George Case

Personal information
- Full name: George Henry Case
- Born: 4 April 1839 Fareham, Hampshire, England
- Died: 21 April 1911 (aged 72) Fareham, Hampshire, England
- Batting: Right-handed
- Bowling: Unknown

Domestic team information
- 1864: Hampshire

Career statistics
| Competition | First-class |
| Matches | 2 |
| Runs scored | 85 |
| Batting average | 28.33 |
| 100s/50s | –/– |
| Top score | 48 |
| Balls bowled | 40 |
| Wickets | 0 |
| Bowling average | – |
| 5 wickets in innings | – |
| 10 wickets in match | – |
| Best bowling | – |
| Catches/stumpings | –/– |
- Source: Cricinfo, 9 January 2010

= George Case (cricketer) =

English cricketer and medical doctor

George Henry Case (4 April 1839 – 21 April 1911) was an English first-class cricketer and physician.

Case was born at Fareham in April 1839. He was a physician by profession. Case played two first-class cricket matches for Hampshire in 1864. The first was against Sussex at Southampton, in what was Hampshire's inaugural first-class match. He became the first Hampshire batsman to be listed as absent ill; but probably, as a doctor, he was called away in Hampshire's first innings to a medical emergency. His second first-class appearance of 1864 came against Middlesex at Southampton. He scored 85 runs in his two first-class matches, with a high score of 48. while with the ball he bowled 10 wicketless overs.
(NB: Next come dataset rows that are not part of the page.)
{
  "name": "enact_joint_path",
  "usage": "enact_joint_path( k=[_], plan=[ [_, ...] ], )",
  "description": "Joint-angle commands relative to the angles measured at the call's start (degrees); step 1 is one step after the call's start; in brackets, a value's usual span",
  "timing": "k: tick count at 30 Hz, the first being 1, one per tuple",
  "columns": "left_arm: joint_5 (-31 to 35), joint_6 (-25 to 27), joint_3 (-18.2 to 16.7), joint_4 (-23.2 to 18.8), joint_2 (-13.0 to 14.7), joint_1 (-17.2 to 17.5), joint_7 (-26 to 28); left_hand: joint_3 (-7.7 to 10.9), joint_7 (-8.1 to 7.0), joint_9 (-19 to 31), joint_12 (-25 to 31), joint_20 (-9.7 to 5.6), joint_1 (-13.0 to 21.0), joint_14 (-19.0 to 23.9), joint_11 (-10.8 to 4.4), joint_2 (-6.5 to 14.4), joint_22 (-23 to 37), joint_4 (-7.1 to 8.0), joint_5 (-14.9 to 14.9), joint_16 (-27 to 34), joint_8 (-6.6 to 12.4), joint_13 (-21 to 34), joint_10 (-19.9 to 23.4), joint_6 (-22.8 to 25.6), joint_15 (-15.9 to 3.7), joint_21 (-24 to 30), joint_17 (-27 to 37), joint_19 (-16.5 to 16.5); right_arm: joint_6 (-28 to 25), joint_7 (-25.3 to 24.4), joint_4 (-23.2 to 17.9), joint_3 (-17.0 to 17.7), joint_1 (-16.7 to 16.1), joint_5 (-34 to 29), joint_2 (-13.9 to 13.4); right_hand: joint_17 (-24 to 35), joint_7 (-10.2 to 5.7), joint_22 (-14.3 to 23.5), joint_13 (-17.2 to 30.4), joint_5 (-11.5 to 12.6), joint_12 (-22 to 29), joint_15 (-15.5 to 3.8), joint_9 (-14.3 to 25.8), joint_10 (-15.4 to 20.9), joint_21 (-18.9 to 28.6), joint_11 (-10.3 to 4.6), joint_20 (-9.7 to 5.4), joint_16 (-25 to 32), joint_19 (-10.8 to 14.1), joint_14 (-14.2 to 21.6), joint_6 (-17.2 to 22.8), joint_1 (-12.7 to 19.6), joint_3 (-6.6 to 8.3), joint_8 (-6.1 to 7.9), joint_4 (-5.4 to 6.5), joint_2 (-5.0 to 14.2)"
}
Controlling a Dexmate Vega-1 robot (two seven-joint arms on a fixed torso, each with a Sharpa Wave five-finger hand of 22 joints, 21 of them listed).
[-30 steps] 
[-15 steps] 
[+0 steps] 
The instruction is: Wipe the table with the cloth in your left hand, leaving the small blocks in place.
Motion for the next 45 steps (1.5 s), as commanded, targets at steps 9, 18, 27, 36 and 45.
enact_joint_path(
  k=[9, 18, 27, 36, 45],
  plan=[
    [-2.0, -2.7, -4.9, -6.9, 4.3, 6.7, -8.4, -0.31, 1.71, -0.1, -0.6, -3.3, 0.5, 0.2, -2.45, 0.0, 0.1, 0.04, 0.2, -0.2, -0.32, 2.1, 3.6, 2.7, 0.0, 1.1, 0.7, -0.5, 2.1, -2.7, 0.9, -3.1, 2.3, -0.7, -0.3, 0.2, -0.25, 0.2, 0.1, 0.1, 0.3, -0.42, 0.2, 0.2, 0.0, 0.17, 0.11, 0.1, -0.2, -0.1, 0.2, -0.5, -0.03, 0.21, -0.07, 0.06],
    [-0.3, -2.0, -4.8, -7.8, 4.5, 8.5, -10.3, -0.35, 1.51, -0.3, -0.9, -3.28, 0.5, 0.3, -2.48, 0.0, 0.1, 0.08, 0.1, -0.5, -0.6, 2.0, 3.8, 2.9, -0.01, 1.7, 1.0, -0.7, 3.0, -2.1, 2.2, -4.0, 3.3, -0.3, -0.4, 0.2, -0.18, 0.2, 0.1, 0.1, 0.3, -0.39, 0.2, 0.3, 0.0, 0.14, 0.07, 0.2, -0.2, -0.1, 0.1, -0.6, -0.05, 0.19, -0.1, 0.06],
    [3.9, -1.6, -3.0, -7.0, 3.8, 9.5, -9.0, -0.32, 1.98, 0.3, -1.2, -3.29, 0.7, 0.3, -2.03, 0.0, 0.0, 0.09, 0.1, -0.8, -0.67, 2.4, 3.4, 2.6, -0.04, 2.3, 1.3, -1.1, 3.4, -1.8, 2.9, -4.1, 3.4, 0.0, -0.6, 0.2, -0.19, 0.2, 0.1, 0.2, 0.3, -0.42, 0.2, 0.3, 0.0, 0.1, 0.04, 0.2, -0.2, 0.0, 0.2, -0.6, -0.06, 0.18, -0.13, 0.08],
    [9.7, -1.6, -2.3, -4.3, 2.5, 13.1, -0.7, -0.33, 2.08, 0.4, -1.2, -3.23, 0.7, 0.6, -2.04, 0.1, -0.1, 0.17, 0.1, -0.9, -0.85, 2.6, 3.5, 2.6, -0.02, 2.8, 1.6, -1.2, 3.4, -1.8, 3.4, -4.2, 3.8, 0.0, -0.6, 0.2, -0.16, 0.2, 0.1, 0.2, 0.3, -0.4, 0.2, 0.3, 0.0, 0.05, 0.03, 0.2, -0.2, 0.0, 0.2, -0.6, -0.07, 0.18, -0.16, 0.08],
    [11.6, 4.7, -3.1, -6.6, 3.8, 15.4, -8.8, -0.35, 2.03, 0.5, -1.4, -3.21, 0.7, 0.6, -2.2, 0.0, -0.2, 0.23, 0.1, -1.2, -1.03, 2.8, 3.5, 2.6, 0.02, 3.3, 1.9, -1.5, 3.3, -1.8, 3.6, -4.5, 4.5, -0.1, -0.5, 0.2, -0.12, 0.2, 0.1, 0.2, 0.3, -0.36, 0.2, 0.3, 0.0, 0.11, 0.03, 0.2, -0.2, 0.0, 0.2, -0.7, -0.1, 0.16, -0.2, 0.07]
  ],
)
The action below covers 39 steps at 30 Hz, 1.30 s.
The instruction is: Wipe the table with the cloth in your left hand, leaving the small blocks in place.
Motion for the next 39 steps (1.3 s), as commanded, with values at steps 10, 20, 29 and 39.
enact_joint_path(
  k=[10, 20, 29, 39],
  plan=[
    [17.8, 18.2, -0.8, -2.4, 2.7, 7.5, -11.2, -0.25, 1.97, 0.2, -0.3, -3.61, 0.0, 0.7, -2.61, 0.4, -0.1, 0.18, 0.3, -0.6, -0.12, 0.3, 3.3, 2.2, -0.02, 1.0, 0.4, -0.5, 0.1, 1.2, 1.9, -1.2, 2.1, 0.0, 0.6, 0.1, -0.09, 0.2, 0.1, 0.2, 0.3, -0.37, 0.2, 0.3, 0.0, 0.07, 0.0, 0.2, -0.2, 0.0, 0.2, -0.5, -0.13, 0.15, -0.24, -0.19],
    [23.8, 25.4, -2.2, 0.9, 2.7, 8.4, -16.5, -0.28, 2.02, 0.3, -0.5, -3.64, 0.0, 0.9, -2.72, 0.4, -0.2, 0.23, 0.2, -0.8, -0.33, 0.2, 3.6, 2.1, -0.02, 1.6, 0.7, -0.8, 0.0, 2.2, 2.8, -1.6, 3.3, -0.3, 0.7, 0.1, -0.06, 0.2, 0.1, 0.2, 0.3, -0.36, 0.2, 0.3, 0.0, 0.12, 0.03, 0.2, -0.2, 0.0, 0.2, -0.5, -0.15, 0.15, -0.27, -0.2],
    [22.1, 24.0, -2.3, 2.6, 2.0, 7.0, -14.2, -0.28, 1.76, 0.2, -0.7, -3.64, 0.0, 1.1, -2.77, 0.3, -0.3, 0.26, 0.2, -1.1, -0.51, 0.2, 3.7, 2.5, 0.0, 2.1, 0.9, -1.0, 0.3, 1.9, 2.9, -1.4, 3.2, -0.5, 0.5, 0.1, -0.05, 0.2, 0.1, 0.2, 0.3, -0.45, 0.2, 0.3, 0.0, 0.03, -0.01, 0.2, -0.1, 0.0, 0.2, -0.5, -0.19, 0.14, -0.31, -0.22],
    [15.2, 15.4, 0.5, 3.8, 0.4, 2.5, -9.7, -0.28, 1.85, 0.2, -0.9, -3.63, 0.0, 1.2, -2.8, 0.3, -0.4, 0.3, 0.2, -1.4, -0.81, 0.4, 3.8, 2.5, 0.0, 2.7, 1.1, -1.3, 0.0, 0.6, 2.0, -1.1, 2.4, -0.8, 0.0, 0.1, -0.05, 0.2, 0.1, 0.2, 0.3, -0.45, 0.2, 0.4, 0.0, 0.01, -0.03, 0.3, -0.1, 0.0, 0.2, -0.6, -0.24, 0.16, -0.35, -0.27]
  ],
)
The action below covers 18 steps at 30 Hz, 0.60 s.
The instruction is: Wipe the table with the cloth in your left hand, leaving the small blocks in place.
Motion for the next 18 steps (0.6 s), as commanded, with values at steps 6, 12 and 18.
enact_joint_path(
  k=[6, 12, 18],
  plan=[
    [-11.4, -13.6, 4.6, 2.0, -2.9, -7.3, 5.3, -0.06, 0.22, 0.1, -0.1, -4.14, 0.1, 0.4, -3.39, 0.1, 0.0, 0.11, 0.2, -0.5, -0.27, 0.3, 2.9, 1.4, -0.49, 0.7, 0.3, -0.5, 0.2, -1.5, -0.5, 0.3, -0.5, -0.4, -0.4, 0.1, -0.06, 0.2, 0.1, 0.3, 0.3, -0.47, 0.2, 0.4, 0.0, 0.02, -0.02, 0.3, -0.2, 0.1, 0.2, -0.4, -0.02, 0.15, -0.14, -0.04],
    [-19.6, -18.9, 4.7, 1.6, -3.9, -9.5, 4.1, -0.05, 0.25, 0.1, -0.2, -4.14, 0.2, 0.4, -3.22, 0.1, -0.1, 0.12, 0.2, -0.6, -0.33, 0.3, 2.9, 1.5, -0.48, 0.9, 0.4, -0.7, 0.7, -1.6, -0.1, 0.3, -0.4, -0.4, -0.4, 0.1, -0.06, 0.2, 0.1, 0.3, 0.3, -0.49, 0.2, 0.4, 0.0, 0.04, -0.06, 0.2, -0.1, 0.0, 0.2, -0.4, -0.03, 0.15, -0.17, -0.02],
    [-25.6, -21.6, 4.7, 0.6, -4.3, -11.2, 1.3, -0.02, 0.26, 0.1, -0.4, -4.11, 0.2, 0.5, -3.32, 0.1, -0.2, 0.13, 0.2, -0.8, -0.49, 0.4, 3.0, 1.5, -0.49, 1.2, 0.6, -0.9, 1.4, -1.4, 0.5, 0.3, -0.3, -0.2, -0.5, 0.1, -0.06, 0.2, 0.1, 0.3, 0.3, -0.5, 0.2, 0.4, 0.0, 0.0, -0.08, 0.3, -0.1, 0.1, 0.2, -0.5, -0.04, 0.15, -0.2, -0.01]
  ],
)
He was also involved with Hampshire in an administrative capacity, serving on the club's committee. His medical practice began on the Isle of Wight, where he remained until 1862. From there he returned to Fareham, later becoming the towns Medical Officer in 1874. He was a member of the Worshipful Society of Apothecaries, having been appointed in 1860. Case died at Fareham in April 1911.